I absolutely love my EOS M and have an on- going project that's it's been exclusively used with. I question the data this gentlemen speaks of as every review points out the slow AF and lack of viewfinder. I would love for mirrorless to be a DSLR-killer, but I doubt Canon will be spearheading this initiative.

0 upvotes
mosswings
By mosswings (Feb 1, 2013)

The fact that EOS M is APS-C suggests otherwise. It will slowly overtake the Rebel line from the bottom up. What I don't quite understand is his FF - APS/C - 1/2.3" sensor size progression when they already offer the 1/1.7" format in their enthusiast compact line. The difference between 1/2.3" and APS/C is 3.3 stops, 1 stop between APS/C and FF. Apparently they don't see a justification for the u4/3 format in terms of size/quality tradeoff, but this could just be marketing speak. Maeda seems to be saying that you have to go REALLY small once you're willing to give up APS-C image quality, not just down to Series 1/RX100 level; compactness and convenience tradeoff points move exponentially, not quadratically.

1 upvote
photo nuts
By photo nuts (Feb 1, 2013)

@mosswings:
I consider APS-C and m43 to be equal in terms of image quality.

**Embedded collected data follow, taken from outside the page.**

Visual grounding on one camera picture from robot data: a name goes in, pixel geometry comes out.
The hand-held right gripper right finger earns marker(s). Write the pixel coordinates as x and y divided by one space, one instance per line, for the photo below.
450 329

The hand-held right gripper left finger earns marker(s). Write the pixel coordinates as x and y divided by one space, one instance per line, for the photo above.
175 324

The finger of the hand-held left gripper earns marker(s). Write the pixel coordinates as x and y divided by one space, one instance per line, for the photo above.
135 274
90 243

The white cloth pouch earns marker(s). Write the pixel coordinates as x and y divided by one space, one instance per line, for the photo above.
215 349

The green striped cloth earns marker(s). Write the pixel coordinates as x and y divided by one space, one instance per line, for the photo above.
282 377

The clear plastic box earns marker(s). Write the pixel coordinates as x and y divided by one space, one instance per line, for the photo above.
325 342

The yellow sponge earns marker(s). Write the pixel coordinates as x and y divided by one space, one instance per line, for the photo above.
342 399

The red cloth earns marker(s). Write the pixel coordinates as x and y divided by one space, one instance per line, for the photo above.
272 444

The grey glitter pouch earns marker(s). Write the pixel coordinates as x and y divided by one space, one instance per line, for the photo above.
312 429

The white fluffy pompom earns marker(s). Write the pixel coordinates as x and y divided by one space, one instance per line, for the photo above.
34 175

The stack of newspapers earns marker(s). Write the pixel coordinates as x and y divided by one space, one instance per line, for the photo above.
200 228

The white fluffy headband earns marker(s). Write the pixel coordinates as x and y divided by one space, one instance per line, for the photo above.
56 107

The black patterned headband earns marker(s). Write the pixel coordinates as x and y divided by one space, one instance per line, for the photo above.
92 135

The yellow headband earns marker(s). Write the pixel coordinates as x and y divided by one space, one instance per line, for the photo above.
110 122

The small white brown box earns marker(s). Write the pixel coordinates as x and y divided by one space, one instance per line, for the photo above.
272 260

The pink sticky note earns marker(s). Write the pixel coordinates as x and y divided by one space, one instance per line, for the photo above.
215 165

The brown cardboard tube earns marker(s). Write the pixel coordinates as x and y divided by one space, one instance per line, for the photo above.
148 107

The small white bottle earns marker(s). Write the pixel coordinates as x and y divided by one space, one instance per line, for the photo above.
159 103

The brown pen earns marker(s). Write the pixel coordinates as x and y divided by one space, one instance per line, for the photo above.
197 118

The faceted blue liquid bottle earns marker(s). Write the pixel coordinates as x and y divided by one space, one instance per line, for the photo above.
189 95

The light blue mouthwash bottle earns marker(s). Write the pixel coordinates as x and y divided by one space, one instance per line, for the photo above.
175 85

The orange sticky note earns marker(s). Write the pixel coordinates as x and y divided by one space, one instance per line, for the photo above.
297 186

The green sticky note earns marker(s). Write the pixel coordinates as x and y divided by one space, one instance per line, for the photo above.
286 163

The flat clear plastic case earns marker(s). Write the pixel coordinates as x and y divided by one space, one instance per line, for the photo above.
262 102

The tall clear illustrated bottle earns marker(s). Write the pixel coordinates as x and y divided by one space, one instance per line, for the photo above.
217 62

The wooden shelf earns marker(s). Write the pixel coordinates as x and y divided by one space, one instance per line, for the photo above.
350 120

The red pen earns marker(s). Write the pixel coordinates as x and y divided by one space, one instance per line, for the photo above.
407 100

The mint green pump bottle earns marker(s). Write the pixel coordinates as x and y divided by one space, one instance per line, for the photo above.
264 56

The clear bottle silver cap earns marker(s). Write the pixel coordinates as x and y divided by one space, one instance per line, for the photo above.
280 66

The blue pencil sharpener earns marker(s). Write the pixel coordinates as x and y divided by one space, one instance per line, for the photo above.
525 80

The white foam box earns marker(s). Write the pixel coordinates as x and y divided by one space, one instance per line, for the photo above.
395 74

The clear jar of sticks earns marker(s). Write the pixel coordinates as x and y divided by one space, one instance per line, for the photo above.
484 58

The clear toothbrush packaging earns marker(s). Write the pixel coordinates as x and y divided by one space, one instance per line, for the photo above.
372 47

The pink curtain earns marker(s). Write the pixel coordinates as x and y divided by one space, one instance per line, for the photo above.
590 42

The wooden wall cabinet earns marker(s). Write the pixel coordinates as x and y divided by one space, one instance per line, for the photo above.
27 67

As for the 1" sensors used in RX100 and Nikon 1 cameras, I feel it's just a waste of time. The sensor in RX100 is at most 1 stop better than that used in Oly XZ-2/Canon G15/Panny LX7 etc. But the fast lenses used in the latter group of cameras more than make up that small difference in sensor performance. As for Nikon 1 series, it's just rubbish because its sensor performance is way poorer than m43 but overall size is comparable.

Comment edited 1 minute after posting
3 upvotes
iudex
By iudex (Feb 1, 2013)

@photo nuts: funny that most of RX100 users (as well as reviews) see it in a different way.
Nikon 1 may be a step aside since it is not smaller than M4/3 cameras, however RX100 gives you sensor 2,5x bigger in a body equal to (or smaller than) any enthusiast compact. No, RX100 IS the right way (within compact cameras).

3 upvotes
rhlpetrus
By rhlpetrus (Feb 1, 2013)

The VF in the V1 makes it the smallest IL camera with one. And its AF is unbeatable in many situations, as is it's ability to shoot multiple frames. It does not compete with APS-C dslrs like m43 does, and that was Nikon's intent. In practice I doubt you'll see a lot of IQ difference between it and the RX100. The faster lenses are coming as well. It's an interesting system, and the J line is getting a following, I have seen many young people using them in Europe.

1 upvote
AndyGM
By AndyGM (Feb 1, 2013)

Things that put me off the Nikon 1 system:

No manual focus ring on the lenses (you have to button push to get into MF mode then use the dial on the back of the camera)

Aperture Priority, Shutter Priority and full Manual Exposure are equally "buried".

No bracketing (why?)

If Nikon sorted these out, the 1 system would be a winner.